▶ **HOW TO COMPLETE THIS TASK**
Every line below from the one containing "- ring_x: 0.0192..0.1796" through the one containing "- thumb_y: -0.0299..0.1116" must be transcribed exactly. Omit all lines outside that stretch.

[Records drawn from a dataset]
########

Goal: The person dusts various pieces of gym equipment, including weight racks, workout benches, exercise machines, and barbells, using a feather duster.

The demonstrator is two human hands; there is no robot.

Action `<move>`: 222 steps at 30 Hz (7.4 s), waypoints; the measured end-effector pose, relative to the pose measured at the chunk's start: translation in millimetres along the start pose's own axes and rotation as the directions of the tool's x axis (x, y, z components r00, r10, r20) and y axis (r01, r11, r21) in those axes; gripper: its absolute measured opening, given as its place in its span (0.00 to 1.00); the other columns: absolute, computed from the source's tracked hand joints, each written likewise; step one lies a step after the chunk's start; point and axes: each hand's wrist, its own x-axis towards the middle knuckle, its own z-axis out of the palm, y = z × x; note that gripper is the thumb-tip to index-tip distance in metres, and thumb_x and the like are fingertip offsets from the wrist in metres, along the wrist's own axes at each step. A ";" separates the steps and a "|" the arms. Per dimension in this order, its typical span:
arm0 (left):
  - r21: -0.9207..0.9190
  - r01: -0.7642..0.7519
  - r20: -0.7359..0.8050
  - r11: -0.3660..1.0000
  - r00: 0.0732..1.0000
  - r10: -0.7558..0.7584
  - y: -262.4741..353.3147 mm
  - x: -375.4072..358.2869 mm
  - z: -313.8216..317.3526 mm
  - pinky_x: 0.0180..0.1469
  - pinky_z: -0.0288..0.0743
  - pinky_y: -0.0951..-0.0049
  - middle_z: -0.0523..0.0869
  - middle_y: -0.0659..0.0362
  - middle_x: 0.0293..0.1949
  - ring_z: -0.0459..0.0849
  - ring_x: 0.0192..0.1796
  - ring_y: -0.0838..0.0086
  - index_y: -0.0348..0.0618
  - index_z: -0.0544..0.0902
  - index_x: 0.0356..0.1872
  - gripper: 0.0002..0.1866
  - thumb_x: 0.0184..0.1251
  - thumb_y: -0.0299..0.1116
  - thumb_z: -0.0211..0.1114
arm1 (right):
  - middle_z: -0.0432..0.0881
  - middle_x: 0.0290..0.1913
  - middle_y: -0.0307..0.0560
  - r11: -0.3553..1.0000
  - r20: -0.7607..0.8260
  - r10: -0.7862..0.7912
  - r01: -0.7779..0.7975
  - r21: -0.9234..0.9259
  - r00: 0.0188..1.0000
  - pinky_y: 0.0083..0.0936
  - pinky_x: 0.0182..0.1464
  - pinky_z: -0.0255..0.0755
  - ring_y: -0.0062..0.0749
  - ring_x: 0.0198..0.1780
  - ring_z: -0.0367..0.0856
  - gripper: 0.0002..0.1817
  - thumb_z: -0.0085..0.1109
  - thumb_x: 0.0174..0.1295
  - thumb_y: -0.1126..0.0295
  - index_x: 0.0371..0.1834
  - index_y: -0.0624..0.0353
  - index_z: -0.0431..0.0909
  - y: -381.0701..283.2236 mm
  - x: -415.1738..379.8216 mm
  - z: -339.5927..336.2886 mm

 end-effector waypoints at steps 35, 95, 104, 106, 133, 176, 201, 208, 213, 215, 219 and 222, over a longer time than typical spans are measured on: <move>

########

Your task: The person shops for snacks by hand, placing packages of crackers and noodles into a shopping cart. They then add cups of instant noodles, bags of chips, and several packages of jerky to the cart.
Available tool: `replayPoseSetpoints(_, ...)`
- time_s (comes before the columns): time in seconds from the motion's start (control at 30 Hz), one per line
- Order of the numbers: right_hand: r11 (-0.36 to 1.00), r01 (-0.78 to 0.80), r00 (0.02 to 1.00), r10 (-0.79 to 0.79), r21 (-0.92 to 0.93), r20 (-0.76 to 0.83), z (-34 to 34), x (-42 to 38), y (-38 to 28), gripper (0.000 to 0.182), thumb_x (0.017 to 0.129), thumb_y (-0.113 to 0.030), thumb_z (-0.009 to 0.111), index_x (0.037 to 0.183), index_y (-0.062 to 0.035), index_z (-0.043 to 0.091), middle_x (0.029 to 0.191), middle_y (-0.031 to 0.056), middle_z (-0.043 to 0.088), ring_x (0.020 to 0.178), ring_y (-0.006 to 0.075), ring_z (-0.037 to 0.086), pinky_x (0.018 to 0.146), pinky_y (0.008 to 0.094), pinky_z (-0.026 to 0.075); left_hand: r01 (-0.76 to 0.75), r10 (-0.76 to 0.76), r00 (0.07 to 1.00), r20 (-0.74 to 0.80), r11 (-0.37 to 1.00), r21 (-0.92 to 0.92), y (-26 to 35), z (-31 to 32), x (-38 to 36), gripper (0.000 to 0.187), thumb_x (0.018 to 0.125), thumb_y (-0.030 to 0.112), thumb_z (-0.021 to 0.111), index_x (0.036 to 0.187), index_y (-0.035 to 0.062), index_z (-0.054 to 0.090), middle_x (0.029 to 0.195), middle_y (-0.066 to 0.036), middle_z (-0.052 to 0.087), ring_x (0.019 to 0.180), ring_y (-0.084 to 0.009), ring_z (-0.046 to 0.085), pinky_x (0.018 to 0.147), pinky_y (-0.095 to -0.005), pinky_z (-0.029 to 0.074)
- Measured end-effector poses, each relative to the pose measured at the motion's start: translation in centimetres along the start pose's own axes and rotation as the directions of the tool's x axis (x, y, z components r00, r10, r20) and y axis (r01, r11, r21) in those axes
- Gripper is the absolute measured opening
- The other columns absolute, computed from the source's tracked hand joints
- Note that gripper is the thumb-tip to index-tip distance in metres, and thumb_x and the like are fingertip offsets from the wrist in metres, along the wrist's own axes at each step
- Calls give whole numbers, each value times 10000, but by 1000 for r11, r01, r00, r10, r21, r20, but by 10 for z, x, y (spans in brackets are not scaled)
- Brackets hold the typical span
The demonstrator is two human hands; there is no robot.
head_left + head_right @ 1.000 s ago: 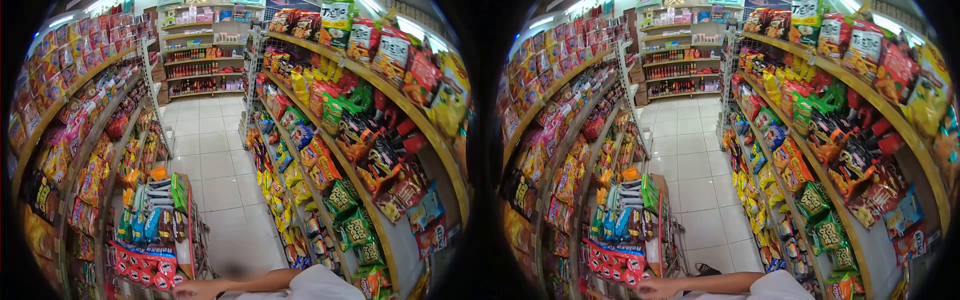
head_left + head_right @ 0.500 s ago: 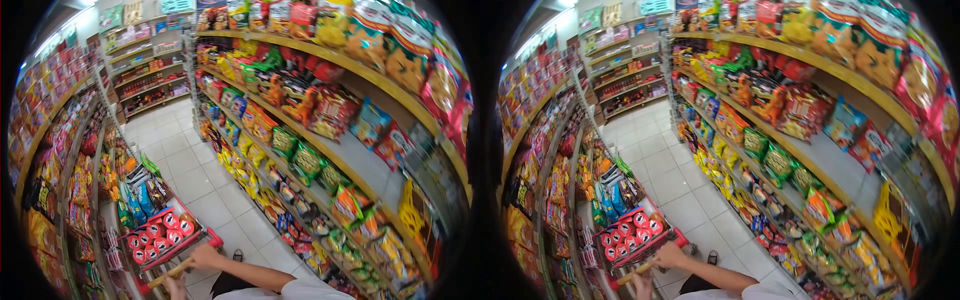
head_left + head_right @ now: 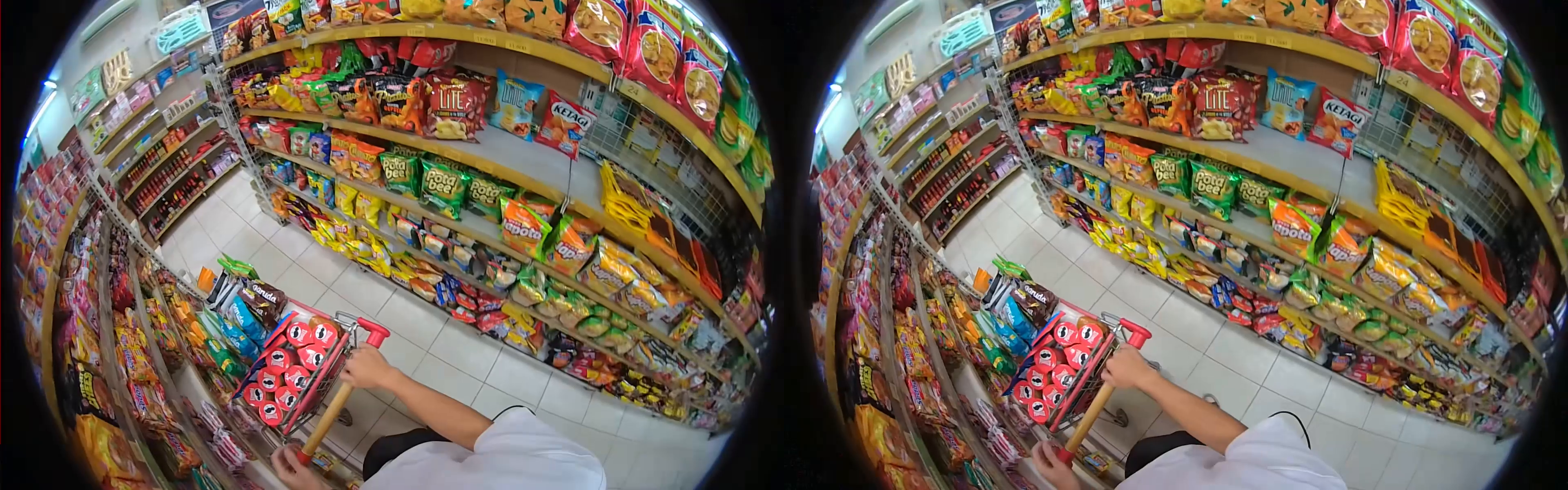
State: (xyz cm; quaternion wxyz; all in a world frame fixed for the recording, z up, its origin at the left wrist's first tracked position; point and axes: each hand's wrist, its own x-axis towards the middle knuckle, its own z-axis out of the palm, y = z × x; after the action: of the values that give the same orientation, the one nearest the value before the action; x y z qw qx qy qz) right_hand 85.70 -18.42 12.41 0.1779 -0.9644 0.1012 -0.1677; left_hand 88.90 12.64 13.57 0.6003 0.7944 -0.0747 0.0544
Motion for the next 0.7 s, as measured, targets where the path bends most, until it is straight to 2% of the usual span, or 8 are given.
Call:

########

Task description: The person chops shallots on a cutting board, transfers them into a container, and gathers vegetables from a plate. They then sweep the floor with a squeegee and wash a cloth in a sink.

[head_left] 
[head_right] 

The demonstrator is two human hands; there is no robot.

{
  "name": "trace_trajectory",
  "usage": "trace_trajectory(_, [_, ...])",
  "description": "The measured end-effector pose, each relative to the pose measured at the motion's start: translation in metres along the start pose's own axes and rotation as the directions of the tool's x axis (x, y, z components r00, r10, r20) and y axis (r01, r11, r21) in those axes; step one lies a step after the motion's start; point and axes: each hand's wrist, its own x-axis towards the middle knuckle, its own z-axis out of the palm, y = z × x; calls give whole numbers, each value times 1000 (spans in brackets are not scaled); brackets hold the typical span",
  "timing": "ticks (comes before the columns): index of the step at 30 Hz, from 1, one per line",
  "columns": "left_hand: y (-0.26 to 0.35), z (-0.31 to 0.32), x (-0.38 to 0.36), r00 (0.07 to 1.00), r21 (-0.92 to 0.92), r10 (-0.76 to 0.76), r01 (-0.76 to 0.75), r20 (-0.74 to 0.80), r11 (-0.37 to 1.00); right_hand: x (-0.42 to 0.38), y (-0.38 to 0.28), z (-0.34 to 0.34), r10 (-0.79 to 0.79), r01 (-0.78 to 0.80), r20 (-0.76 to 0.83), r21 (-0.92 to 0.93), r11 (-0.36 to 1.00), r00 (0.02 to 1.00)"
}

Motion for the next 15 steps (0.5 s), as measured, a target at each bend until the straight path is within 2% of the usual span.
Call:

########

▶ **SOLUTION TO THIS PROBLEM**
  - ring_x: 0.0192..0.1796
  - ring_y: -0.0838..0.0086
  - index_y: -0.0348..0.0618
  - index_z: -0.0544..0.0902
  - index_x: 0.0356..0.1872
  - gripper: 0.0002..0.1866
  - thumb_x: 0.0184..0.1251
  - thumb_y: -0.0299..0.1116

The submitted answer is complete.